Restate each entry below exactly; pictures stay out of the copy.

::::

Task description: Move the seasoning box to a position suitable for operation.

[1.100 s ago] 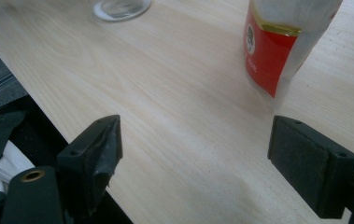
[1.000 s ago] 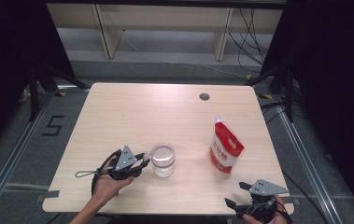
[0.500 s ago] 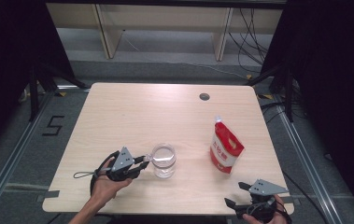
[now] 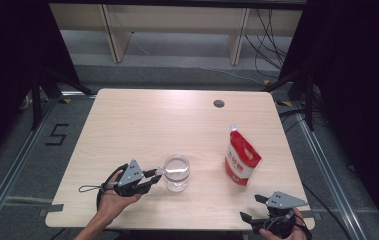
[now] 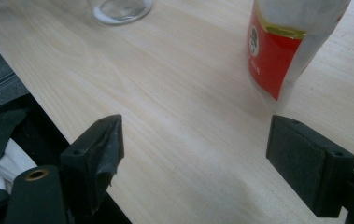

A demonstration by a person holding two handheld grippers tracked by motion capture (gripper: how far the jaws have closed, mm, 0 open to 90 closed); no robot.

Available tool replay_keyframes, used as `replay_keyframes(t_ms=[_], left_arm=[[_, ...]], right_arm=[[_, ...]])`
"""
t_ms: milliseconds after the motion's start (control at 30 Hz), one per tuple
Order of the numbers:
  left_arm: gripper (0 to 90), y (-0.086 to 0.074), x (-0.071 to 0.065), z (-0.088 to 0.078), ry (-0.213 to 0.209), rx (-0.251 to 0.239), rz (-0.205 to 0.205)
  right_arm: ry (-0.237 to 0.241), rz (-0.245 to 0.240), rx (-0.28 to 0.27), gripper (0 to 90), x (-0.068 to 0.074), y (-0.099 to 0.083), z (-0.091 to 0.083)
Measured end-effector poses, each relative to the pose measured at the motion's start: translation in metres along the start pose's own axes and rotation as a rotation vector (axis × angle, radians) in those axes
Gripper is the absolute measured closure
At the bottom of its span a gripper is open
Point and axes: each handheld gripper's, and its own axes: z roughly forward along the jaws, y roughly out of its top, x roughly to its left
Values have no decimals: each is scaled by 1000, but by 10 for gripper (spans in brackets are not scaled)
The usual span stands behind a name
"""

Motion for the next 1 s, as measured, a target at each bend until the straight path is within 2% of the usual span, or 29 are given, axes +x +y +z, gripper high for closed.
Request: replay_keyframes(t_ms=[133, 167, 200, 233, 267, 333, 367, 400, 533, 567, 600, 633, 667, 700, 767, 800, 933, 1000], left_arm=[[736, 0, -2, -1, 5, -3, -4], [736, 0, -2, -1, -6, -5, 14], [736, 0, -2, -1, -7, -3, 16], [735, -1, -3, -2, -3, 6, -5], [735, -3, -3, -1, -23, 14, -26], [735, -4, -3, 0, -23, 1, -25], [735, -3, -5, 1, -30, 2, -24], [735, -2, -6, 1, -35, 6, -13], [735, -1, -10, 3, -50, 2, -15], [735, 0, -11, 4, -62, 1, 10], [735, 0, -11, 4, -62, 1, 10], [735, -1, -13, 5, -67, 0, -16], [735, 0, -13, 6, -76, -2, 12], [735, 0, -14, 6, -77, -2, -11], [734, 0, -15, 6, -78, -3, -9], [735, 0, -15, 6, -84, -4, -11], [735, 1, -17, 8, -103, -7, 14], [735, 1, -20, 8, -116, -5, 12]], right_arm=[[3, -11, 2, 201, -1, 1, 0], [6, 2, 6, 202, 0, 1, 1], [6, 2, 6, 202, 0, 1, 1], [5, 7, 6, 201, 0, 1, 1], [-9, 6, 10, 201, 0, 1, 0], [-10, 2, 4, 202, 0, 1, 0], [4, 31, 11, 201, 3, 1, 1], [3, 20, 10, 202, 2, 1, 1], [3, 15, 13, 202, 2, 1, 1], [5, 20, 11, 201, 2, 0, 1], [-1, 25, 13, 201, 3, 0, 0], [-1, 25, 13, 201, 3, 0, 0], [3, 26, 16, 201, 3, 0, 1], [5, 13, 14, 201, 2, 0, 1], [3, -5, 5, 201, 1, 1, 2], [20, -12, 7, 202, 0, 1, 3], [18, -6, 8, 201, 0, 1, 3], [16, 0, 8, 201, 0, 1, 3]])
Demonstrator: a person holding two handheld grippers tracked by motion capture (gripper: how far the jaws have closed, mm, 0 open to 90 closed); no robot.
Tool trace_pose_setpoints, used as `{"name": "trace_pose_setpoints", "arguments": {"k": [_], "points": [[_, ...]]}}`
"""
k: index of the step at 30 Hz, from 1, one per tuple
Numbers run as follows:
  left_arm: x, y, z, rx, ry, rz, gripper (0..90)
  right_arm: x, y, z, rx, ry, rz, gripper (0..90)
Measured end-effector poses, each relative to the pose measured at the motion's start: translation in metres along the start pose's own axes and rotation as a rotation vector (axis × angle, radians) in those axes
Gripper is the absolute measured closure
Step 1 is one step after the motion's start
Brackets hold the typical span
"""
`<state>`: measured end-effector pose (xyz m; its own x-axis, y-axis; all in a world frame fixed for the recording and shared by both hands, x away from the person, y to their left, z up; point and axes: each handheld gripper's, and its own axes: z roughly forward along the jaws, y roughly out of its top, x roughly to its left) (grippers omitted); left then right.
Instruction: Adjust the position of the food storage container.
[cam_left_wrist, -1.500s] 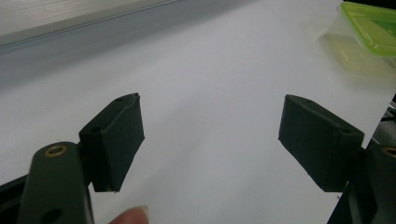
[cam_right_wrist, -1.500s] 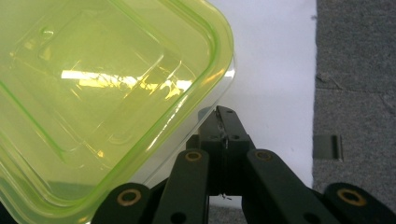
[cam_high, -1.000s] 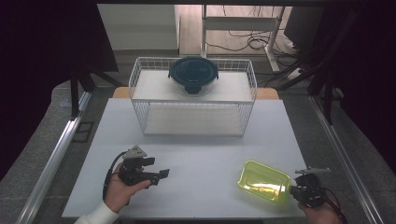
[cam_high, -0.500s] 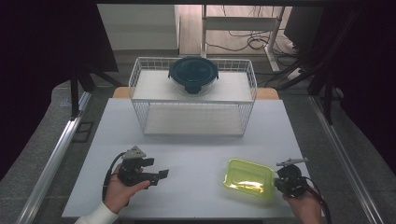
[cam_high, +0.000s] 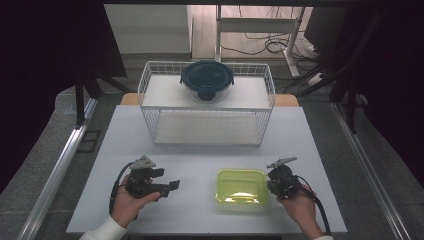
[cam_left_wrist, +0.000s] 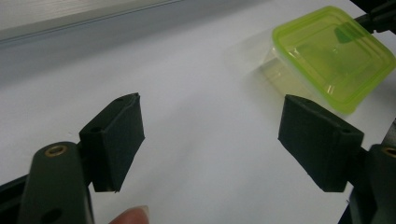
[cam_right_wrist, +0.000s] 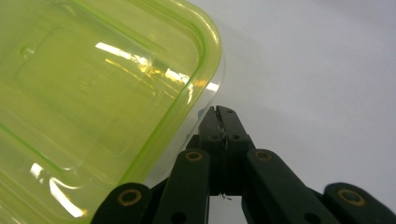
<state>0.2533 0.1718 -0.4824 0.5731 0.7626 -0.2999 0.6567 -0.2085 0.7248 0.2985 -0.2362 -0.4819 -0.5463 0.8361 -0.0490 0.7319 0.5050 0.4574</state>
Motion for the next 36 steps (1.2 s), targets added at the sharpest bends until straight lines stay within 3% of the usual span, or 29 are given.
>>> {"name": "trace_pose_setpoints", "arguments": {"k": [10,17,24,30,36], "points": [[0.002,0.0,0.001,0.006,0.009,-0.001,21.5,0.024,0.036,0.018,-0.01,0.034,-0.081,88.7],[0.004,-0.001,0.001,0.01,0.021,-0.006,21.5,0.033,0.046,0.025,-0.012,0.051,-0.119,88.7],[0.006,0.002,0.005,0.009,0.033,-0.019,21.4,0.027,0.038,0.016,-0.047,0.072,-0.101,88.7],[0.007,0.005,0.002,-0.012,0.056,-0.041,21.4,0.011,0.021,0.001,-0.1,0.088,-0.048,88.7],[0.004,0.009,0.002,-0.018,0.052,-0.029,21.4,-0.005,0.008,-0.012,-0.163,0.099,-0.005,88.7]]}}
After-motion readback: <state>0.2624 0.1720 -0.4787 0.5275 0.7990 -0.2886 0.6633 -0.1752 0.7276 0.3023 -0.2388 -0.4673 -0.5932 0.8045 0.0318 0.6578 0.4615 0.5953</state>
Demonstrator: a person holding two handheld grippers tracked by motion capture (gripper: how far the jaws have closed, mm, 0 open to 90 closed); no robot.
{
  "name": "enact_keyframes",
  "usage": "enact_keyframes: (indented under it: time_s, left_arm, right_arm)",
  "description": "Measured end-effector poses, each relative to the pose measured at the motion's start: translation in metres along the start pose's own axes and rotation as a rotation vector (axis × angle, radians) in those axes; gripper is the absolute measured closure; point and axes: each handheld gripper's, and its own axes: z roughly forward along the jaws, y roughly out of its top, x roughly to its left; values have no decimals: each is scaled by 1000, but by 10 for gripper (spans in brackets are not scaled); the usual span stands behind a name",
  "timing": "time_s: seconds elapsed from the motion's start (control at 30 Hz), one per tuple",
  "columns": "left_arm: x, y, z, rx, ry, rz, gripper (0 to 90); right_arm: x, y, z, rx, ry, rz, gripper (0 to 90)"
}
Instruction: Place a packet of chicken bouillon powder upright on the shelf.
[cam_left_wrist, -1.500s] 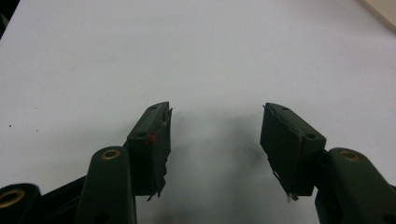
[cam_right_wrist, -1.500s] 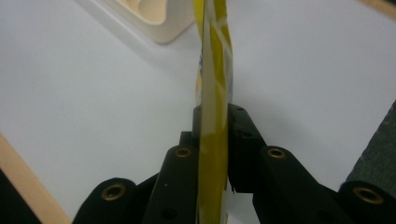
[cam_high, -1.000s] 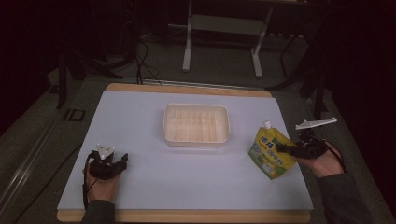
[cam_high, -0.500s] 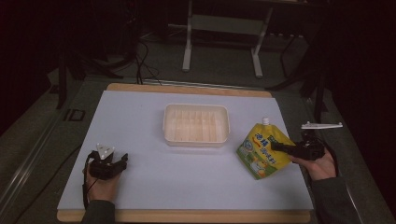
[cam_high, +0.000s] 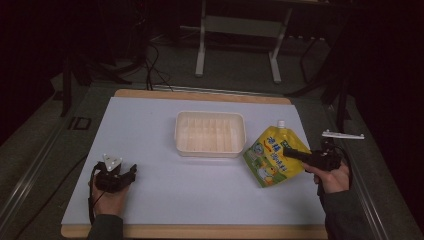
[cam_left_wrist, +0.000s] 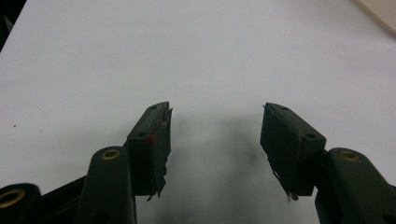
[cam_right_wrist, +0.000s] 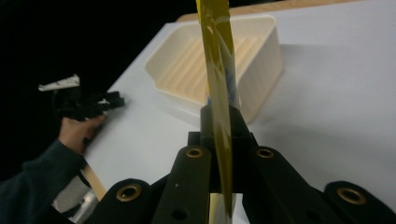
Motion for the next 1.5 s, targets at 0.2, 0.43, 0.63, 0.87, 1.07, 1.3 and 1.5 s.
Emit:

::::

### Task response
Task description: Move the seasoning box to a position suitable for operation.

[1.100 s ago] 
[1.000 s ago] 
[0.500 s ago] 
[now] 
[now] 

A demonstration by a person holding two handheld grippers tracked by motion capture (gripper: how far the jaws have closed, mm, 0 open to 90 closed); no robot.

Available tool replay_keyframes, used as `replay_keyframes(t_ms=[_], left_arm=[[_, ...]], right_arm=[[_, ...]])`
"""
t_ms: milliseconds after the motion's start (control at 30 Hz), one per tuple
Order of the numbers:
  left_arm: gripper (0 to 90), y (-0.086 to 0.074), x (-0.071 to 0.065), z (-0.088 to 0.078), ry (-0.213 to 0.209), rx (-0.251 to 0.239), rz (-0.205 to 0.205)
  right_arm: ry (-0.237 to 0.241), rz (-0.245 to 0.240), rx (-0.28 to 0.27), gripper (0 to 90), x (-0.068 to 0.074), y (-0.099 to 0.083), z (-0.091 to 0.083)
Measured end-effector poses, each relative to the pose measured at the motion's start: translation in metres along the start pose's own axes and rotation as a rotation vector (axis × angle, radians) in those axes
Gripper is the absolute measured closure
At the bottom of its span a gripper is open
Point and axes: each handheld gripper's, and its own axes: z roughly forward along the jaws, y roughly out of its top, x roughly to its left
Values have no decimals: each is scaled by 1000, but by 10 for gripper (spans in brackets are not scaled)
The usual span stands behind a name
"""

Motion for the next 1 s, as measured, a target at each bend until the straight path is within 2% of the usual span, or 29 are given, axes +x +y +z, gripper high for closed.
Request: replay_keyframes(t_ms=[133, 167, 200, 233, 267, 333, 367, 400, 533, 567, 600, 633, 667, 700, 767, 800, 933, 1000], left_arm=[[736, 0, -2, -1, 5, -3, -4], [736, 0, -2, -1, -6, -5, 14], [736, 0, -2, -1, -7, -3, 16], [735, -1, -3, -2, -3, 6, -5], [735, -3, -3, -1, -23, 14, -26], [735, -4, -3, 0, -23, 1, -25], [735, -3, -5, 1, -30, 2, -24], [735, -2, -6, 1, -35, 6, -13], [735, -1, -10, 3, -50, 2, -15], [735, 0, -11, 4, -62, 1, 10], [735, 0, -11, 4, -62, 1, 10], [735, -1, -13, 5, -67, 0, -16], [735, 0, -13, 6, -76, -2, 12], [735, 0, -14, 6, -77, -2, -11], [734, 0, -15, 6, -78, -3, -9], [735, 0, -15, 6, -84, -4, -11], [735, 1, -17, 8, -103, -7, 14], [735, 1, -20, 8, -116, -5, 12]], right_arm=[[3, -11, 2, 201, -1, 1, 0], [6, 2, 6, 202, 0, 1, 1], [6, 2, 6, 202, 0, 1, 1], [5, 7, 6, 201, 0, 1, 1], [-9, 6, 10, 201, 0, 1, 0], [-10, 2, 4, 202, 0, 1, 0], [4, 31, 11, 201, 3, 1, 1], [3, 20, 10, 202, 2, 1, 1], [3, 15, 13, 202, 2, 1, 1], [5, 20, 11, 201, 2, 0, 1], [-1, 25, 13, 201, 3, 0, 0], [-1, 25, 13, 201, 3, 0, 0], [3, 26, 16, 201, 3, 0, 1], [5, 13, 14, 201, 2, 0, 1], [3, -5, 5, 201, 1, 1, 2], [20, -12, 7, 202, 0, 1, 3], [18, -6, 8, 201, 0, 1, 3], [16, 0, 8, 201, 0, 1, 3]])
Demonstrator: a person holding two handheld grippers tracked by motion capture (gripper: how far the jaws have closed, mm, 0 open to 90 closed); no robot.
Tool trace_pose_setpoints, used as `{"name": "trace_pose_setpoints", "arguments": {"k": [_], "points": [[_, ...]]}}`
"""
k: index of the step at 30 Hz, from 1, one per tuple
Numbers run as follows:
  left_arm: x, y, z, rx, ry, rz, gripper (0..90)
  right_arm: x, y, z, rx, ry, rz, gripper (0..90)
Measured end-effector poses, each relative to the pose measured at the motion's start: translation in metres along the start pose's own axes and rotation as a rotation vector (axis × angle, radians) in those axes
Gripper is the absolute measured closure
Step 1 is one step after the motion's start
Brackets hold the typical span
"""
`<state>`: measured end-effector pose (xyz m; its own x-axis, y-axis; all in a world frame fixed for the recording and shared by both hands, x away from the person, y to their left, z up; point and axes: each handheld gripper's, and its own axes: z roughly forward along the jaws, y roughly out of its top, x roughly to its left) (grippers omitted); left then right.
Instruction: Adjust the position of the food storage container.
[cam_left_wrist, -1.500s] 
[cam_right_wrist, -1.500s] 
[cam_high, -1.000s] 
[cam_high, -0.500s] 
[cam_high, +0.000s] 
[cam_left_wrist, +0.000s] 
[cam_right_wrist, +0.000s] 
<state>0.2533 0.1718 -0.4824 0.5731 0.7626 -0.2999 0.6567 -0.2085 0.7248 0.2985 -0.2362 -0.4819 -0.5463 0.8361 -0.0490 0.7319 0.5050 0.4574</state>
Motion for the next 36 steps (1.2 s), targets added at the sharpest bends until straight lines stay within 3% of the usual span, or 29 are given.
>>> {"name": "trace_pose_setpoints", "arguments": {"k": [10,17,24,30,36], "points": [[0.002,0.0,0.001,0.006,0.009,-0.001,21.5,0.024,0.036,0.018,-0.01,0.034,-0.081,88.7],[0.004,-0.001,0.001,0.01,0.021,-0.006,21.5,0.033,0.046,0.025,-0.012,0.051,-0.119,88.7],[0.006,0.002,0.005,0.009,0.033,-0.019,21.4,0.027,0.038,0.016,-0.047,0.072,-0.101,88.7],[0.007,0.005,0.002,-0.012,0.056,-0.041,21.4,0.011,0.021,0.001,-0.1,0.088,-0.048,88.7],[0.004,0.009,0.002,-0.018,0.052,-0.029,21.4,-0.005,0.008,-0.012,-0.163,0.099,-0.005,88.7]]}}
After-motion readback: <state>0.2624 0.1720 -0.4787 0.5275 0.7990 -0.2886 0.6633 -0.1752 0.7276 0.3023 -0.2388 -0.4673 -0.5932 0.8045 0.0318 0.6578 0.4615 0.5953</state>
Demonstrator: a person holding two handheld grippers tracked by motion capture (gripper: how far the jaws have closed, mm, 0 open to 90 closed); no robot.
{
  "name": "enact_keyframes",
  "usage": "enact_keyframes: (indented under it: time_s, left_arm, right_arm)",
  "description": "Measured end-effector poses, each relative to the pose measured at the motion's start: translation in metres along the start pose's own axes and rotation as a rotation vector (axis × angle, radians) in those axes; gripper is the absolute measured closure; point and axes: each handheld gripper's, and its own axes: z roughly forward along the jaws, y roughly out of its top, x roughly to its left; values have no decimals: each is scaled by 1000, but by 10 for gripper (spans in brackets are not scaled); the usual span stands behind a name",
  "timing": "time_s: seconds elapsed from the motion's start (control at 30 Hz), one per tuple",
  "columns": "left_arm: x, y, z, rx, ry, rz, gripper (0 to 90); right_arm: x, y, z, rx, ry, rz, gripper (0 to 90)"
}
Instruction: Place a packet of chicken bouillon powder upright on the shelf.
[cam_left_wrist, -1.500s] 
[cam_right_wrist, -1.500s] 
[cam_high, -1.000s] 
[cam_high, -0.500s] 
[cam_high, +0.000s] 
[cam_left_wrist, +0.000s] 
[cam_right_wrist, +0.000s] 
Motion for the next 1.5 s, targets at 0.2, 0.43, 0.63, 0.87, 1.07, 1.3 and 1.5 s.
Emit:

The answer to this exercise is complete.